Liban: nouveaux heurts entre manifestants antipouvoir et soldats

Une manifestante s'assoit en protestation devant les policiers antiémeute, mardi à Beyrouth.
Photo: Patrick Baz Agence France-Presse Une manifestante s'assoit en protestation devant les policiers antiémeute, mardi à Beyrouth.

De nouveaux heurts ont opposé mardi à Tripoli, la capitale du nord du Liban, l’armée aux manifestants antipouvoir qui ont relancé leur mobilisation pour dénoncer une inflation galopante et une dépréciation sans précédent de la monnaie nationale, en pleine pandémie de COVID-19.

Les violences ont repris à Tripoli après les funérailles d’un manifestant de 26 ans, tué par balle dans la nuit lors d’affrontements entre soldats et protestataires.

Dans la journée, quelques centaines de jeunes en colère sont de nouveau descendus dans la rue dans cette deuxième ville du pays, saccageant et incendiant une demi-douzaine de banques, a constaté un photographe de l’AFP.

Ils ont été dispersés par l’armée qui a eu recours au gaz lacrymogène et aux balles en caoutchouc. Les manifestants ont arraché les pavés des trottoirs pour les lancer sur les forces de l’ordre et ont incendié deux de leurs véhicules.

Ailleurs dans le pays, des routes ont été coupées par des pneus incendiés. À Beyrouth, des manifestants ont tenté de bloquer un carrefour important, mais en ont été empêchés par les forces de sécurité.

Face à la crise économique inédite depuis 30 ans et malgré les restrictions imposées face au nouveau coronavirus, la mobilisation populaire — déclenchée initialement à l’automne dernier — a repris il y a quelques jours contre le pouvoir accusé de corruption et d’incompétence. Plusieurs banques ont été vandalisées à travers le pays.

À Tripoli, les violences ont blessé lundi soir une vingtaine de civils, ainsi que 40 militaires touchés par des pierres et des pavés selon l’armée.

« Cri des gens »

« Je veux élever la voix contre la faim, la pauvreté, l’inflation et l’injustice », a lancé un manifestant de 41 ans, Khaled.

Ce vendeur de pièces de rechange pour motos dit ne plus pouvoir subvenir aux besoins de ses trois enfants depuis la perte de son emploi, dans un contexte dégradé avec la pandémie.

Le premier ministre, Hassan Diab, a reconnu « une aggravation à une vitesse record de la crise sociale », assurant « comprendre le cri des gens », mais a également rejeté « tout vandalisme », lors d’une réunion du gouvernement.

Il a dans le même temps dénoncé les « intentions malveillantes en coulisses », les partis politiques étant engagés dans des querelles politiciennes.
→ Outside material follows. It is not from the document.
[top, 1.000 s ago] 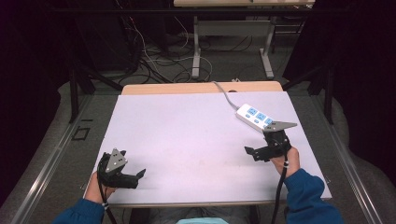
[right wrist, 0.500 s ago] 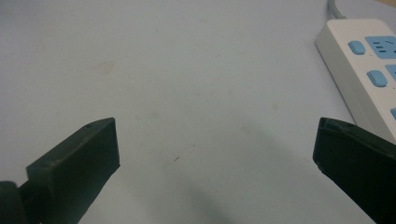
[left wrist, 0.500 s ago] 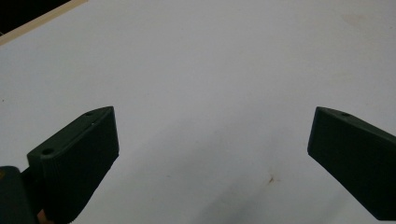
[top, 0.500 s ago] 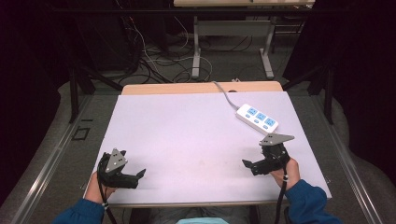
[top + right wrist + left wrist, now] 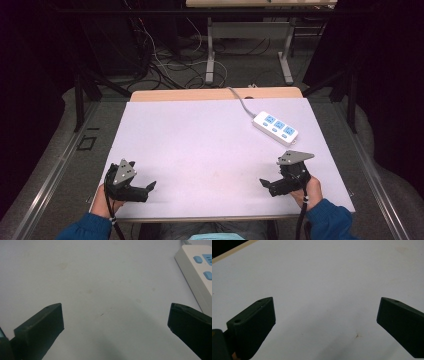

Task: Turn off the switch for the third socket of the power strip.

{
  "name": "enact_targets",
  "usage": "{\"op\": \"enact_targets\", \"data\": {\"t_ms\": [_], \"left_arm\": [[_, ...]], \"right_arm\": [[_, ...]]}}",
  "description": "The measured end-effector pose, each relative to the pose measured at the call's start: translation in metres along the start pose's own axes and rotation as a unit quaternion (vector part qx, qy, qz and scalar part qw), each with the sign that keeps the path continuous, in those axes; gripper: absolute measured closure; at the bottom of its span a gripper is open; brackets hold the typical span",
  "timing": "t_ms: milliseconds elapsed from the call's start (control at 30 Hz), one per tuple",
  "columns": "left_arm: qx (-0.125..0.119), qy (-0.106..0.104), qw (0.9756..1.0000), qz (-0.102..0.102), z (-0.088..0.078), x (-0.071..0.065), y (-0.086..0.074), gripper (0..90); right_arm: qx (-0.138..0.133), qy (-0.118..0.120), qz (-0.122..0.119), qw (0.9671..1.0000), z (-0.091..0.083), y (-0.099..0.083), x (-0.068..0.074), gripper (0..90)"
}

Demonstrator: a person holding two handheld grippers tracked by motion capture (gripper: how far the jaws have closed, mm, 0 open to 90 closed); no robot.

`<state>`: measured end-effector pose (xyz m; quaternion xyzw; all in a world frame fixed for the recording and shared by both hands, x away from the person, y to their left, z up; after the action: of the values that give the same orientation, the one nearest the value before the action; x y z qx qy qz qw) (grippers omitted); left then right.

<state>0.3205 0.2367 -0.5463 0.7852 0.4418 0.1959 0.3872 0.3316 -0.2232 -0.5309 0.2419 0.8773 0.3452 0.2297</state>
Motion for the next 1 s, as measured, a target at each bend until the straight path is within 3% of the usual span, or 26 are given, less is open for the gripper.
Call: {"op": "enact_targets", "data": {"t_ms": [500, 533, 1000], "left_arm": [[0.003, 0.0, 1.0, 0.0, 0.0, 0.0, -0.001, 1.9], [0.003, 0.0, 1.0, 0.0, 0.0, 0.0, -0.001, 1.9], [0.004, 0.005, 1.0, 0.006, 0.0, 0.001, 0.0, 1.9]], "right_arm": [[-0.007, -0.018, -0.008, 0.9998, -0.006, -0.007, 0.01, 0.0], [-0.003, -0.012, -0.016, 0.9998, -0.006, -0.008, 0.01, 0.0], [-0.003, -0.017, -0.013, 0.9998, -0.007, -0.01, 0.012, 0.0]]}}
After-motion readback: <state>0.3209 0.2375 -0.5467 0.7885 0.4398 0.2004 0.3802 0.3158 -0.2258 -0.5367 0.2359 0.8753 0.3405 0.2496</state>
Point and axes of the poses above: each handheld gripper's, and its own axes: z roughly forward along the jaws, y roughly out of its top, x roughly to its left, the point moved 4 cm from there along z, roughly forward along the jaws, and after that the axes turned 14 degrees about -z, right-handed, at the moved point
Son ministre de l’Économie, Raoul Nehmé, a fait état d’une hausse de 55 % des prix sans préciser la période correspondante.

La crise économique a été le principal catalyseur en octobre 2019 d’un soulèvement inédit contre une classe politique inchangée depuis des décennies et accusée de nullement se soucier des revendications de la population — une amélioration des services publics quasiment absents (graves pénuries d’eau et d’électricité), la baisse du chômage ou encore la lutte contre la corruption.
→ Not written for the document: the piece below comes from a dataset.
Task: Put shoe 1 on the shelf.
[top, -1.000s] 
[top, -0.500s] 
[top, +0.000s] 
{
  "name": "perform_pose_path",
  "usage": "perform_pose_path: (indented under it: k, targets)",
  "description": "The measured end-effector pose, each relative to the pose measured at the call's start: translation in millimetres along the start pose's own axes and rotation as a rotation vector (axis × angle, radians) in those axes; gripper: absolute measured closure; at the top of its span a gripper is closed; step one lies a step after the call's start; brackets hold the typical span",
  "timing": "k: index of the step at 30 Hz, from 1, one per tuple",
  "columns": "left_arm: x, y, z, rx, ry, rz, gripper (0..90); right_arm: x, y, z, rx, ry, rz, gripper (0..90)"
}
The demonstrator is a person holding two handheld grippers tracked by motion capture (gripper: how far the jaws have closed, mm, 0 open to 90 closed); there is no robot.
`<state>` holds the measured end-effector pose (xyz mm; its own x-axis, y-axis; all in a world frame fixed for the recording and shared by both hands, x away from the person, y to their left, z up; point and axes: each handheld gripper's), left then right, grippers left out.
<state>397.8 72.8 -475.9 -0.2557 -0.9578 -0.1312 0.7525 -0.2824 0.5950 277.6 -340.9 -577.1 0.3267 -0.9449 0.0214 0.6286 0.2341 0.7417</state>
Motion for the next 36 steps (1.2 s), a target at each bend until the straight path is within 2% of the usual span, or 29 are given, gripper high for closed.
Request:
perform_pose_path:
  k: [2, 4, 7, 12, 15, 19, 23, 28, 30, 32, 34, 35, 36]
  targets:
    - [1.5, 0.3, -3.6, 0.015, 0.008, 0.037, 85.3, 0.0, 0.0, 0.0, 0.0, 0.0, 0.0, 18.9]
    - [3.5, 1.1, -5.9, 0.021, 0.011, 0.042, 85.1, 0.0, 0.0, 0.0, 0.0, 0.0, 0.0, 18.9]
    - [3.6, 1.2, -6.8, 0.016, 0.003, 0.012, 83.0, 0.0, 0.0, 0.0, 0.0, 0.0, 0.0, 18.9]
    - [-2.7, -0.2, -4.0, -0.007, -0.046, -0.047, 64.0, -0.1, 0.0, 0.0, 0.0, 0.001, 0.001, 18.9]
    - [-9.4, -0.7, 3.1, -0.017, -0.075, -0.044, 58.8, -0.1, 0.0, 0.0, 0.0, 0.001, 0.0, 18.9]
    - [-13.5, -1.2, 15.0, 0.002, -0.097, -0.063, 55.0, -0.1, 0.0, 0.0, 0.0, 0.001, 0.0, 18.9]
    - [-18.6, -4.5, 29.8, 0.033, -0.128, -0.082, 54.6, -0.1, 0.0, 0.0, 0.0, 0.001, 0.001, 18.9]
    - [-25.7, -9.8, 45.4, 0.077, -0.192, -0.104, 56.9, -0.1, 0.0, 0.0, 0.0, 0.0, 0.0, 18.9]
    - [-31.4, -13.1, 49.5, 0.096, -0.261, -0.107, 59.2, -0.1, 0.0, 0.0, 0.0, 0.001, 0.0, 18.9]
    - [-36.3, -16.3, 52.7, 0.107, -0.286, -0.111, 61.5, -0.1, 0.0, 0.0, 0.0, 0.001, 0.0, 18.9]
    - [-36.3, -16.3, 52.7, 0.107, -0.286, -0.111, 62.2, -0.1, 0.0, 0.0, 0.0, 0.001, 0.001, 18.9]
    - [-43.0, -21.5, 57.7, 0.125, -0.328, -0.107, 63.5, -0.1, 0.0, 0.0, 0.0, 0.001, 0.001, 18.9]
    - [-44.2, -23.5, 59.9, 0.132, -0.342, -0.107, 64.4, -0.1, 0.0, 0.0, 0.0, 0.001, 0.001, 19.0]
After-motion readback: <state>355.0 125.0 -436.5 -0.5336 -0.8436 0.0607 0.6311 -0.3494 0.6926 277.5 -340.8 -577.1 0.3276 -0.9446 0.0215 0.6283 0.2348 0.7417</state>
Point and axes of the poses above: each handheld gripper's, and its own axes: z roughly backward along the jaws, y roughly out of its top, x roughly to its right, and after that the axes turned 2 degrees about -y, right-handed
Elle s’est amplifiée avec l’interdiction par les banques de tout virement à l’étranger et la mise en place de restrictions draconiennes sur les retraits en dollars, suspendus totalement en mars.

Les banques sont accusées par la rue de complicité avec le pouvoir et d’avoir contribué à l’endettement public effréné et la faillite de l’État.

La livre en chute libre

Tout cela a été aggravé par les mesures préventives contre la propagation du virus, qui ont paralysé un pays où sont officiellement recensés 717 cas, dont 24 décès.

Au Liban, environ 45 % de la population vit désormais sous le seuil de la pauvreté, selon des estimations officielles.

En quelques semaines, la livre libanaise a perdu plus de 150 % de sa valeur face au dollar au marché noir, dépassant le seuil des 4000 livres pour un dollar, tandis que le taux officiel de 1507 livres est resté inchangé.

L’inflation est quotidiennement dénoncée sur les réseaux sociaux, les prix de certains produits alimentaires ayant quasiment doublé.

Le gouvernement affirme travailler sur un plan de relance économique qui n’a toujours pas été finalisé.

« Jusqu’à maintenant, le gouvernement n’a rien fait, si ce n’est suspendre le paiement des eurobonds », affirme à l’AFP l’économiste Sami Nader, en référence au premier défaut de paiement dans l’histoire du pays, annoncé en mars. « Aucune […] réforme n’a été prise ».

D’après lui, le pays se dirige « vers une explosion sociale inévitable, avec une monnaie ayant perdu près de 200 % de sa valeur, et une forte baisse du pouvoir d’achat ».